### EXERCISE DESCRIPTION
Within the data below, find the string "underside" and return each line where it occurs.

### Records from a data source
*****

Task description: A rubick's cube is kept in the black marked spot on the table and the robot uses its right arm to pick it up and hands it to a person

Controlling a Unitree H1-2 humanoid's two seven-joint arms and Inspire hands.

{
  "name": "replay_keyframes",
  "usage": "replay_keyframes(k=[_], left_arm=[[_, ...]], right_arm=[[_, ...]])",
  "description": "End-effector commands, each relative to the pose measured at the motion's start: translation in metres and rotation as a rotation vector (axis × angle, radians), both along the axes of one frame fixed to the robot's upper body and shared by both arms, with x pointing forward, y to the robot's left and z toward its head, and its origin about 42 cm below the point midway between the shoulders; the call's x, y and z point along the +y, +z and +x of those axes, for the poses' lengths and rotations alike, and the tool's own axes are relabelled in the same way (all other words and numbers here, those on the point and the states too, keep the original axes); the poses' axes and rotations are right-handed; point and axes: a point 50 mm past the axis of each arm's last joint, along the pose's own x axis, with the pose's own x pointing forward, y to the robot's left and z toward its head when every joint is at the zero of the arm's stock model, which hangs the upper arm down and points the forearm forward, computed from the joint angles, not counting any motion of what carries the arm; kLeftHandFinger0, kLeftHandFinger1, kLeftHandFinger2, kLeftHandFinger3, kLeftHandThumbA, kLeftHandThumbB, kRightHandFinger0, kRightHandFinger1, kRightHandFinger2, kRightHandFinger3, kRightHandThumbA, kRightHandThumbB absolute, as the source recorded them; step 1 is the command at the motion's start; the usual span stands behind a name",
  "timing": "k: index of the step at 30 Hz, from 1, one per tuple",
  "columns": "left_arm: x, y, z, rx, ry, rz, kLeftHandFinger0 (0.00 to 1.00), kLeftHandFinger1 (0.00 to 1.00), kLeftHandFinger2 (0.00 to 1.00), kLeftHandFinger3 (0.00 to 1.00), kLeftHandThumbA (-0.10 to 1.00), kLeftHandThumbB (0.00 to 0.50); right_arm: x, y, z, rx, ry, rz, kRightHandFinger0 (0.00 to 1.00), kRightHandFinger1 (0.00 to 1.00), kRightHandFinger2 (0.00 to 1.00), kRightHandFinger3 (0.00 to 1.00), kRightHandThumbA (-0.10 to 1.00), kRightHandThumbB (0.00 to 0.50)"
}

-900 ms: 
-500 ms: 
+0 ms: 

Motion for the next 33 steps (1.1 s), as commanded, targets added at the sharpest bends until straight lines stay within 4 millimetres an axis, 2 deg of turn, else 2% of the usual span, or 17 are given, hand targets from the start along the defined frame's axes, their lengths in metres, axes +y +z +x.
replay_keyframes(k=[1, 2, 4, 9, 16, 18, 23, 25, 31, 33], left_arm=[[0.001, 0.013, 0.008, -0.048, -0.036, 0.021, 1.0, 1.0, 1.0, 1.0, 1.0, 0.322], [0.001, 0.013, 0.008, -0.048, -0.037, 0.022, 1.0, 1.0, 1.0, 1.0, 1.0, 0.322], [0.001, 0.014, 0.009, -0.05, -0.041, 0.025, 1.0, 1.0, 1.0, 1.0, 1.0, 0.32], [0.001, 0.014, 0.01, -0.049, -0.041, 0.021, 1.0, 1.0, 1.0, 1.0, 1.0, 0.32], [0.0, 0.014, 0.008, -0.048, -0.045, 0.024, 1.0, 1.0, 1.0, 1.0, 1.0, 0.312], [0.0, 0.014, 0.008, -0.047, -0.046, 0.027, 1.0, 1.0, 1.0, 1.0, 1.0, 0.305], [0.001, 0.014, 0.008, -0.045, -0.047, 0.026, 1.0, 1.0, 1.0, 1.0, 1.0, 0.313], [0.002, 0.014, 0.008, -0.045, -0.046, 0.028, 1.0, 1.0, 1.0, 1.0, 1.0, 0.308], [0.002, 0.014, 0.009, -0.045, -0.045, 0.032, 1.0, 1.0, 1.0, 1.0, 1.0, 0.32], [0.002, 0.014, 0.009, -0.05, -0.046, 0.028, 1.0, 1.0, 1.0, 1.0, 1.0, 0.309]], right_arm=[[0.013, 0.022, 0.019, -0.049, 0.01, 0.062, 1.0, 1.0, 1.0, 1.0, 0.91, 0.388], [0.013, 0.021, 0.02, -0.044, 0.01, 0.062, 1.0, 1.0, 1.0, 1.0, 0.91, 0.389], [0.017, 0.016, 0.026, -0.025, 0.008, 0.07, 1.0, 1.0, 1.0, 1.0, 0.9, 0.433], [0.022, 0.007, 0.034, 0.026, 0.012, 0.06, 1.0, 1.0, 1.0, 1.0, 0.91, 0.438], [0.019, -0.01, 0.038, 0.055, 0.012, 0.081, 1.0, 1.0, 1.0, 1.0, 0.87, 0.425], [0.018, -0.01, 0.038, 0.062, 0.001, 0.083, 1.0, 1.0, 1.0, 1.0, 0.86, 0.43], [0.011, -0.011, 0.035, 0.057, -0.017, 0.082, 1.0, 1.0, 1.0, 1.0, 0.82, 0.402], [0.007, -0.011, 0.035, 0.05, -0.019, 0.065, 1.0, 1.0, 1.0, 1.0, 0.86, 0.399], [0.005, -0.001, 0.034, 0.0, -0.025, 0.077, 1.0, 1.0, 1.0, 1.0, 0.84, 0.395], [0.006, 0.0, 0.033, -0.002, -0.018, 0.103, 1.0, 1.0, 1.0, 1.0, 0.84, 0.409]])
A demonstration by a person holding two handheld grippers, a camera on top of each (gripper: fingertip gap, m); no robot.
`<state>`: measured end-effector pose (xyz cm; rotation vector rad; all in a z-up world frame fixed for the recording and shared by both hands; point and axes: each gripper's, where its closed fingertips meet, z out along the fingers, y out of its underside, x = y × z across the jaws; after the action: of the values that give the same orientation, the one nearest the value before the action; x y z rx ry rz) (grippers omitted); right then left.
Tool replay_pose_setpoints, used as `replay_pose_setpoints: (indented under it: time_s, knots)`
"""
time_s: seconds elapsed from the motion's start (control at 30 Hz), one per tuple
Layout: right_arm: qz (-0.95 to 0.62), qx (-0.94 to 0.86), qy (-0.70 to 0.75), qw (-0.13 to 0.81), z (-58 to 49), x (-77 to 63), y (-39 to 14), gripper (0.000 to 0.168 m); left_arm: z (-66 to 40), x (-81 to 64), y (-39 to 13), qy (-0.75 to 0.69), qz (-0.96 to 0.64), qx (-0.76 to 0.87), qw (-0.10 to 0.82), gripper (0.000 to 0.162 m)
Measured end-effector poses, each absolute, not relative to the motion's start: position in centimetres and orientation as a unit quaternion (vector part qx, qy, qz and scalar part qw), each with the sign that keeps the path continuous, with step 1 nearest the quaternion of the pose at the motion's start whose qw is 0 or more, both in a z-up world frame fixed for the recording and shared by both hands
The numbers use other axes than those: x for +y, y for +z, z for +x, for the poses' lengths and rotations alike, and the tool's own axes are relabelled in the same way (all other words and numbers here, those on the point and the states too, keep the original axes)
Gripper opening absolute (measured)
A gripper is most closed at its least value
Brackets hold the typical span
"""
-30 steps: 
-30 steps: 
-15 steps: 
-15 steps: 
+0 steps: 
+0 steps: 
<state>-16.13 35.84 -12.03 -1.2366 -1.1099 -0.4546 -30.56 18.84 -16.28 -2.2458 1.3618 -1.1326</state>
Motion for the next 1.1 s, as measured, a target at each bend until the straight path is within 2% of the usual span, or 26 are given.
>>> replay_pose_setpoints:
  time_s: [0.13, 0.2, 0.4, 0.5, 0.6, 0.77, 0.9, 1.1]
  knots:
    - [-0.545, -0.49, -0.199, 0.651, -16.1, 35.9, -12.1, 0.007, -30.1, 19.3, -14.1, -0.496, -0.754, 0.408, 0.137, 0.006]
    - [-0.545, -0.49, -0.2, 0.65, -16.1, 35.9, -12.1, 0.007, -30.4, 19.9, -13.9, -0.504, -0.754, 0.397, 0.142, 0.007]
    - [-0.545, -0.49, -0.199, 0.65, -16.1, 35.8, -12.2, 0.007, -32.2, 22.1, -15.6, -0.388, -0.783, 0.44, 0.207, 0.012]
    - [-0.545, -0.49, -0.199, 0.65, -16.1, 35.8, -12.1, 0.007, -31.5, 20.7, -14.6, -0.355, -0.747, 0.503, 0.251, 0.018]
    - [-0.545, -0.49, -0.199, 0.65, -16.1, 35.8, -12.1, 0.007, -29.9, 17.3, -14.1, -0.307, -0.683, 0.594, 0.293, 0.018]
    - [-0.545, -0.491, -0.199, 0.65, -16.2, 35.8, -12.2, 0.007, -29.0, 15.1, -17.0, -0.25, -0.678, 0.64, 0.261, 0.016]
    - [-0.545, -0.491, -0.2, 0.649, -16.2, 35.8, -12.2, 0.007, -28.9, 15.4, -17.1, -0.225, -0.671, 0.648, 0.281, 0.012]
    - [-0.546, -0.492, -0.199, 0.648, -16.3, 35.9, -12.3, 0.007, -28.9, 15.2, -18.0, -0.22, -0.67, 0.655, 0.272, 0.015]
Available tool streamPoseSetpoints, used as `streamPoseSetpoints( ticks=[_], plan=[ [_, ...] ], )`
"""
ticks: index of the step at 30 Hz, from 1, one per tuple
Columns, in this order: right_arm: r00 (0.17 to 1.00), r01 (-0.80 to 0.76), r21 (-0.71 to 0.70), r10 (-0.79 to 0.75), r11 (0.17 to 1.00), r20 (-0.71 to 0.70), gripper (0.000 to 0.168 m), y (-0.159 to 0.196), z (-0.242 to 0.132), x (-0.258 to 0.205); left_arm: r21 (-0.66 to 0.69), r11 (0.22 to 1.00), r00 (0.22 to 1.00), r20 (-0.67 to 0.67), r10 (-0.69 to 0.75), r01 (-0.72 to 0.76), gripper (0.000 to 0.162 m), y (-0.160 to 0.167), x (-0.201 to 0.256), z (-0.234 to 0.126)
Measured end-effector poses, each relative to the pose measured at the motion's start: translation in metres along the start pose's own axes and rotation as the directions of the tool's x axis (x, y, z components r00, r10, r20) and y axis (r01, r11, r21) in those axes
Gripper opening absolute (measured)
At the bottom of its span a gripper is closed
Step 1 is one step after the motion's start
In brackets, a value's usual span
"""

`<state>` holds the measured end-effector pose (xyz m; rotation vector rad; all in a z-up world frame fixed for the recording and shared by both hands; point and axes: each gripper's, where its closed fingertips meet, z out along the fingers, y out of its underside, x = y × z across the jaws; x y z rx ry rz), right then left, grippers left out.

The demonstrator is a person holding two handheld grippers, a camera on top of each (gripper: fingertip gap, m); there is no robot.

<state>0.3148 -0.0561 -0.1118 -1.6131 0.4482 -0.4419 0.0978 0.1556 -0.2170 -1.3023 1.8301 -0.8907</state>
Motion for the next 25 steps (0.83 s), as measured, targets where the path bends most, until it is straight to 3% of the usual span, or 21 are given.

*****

### EXPECTED OUTPUT
`<state>`: measured end-effector pose (xyz cm; rotation vector rad; all in a z-up world frame fixed for the recording and shared by both hands; point and axes: each gripper's, where its closed fingertips meet, z out along the fingers, y out of its underside, x = y × z across the jaws; after the action: of the values that give the same orientation, the one nearest the value before the action; x y z rx ry rz) (grippers omitted); right then left.
`<state>` holds the measured end-effector pose (xyz m; rotation vector rad; all in a z-up world frame fixed for the recording and shared by both hands; point and axes: each gripper's, where its closed fingertips meet, z out along the fingers, y out of its underside, x = y × z across the jaws; x y z rx ry rz), right then left, grippers left out.

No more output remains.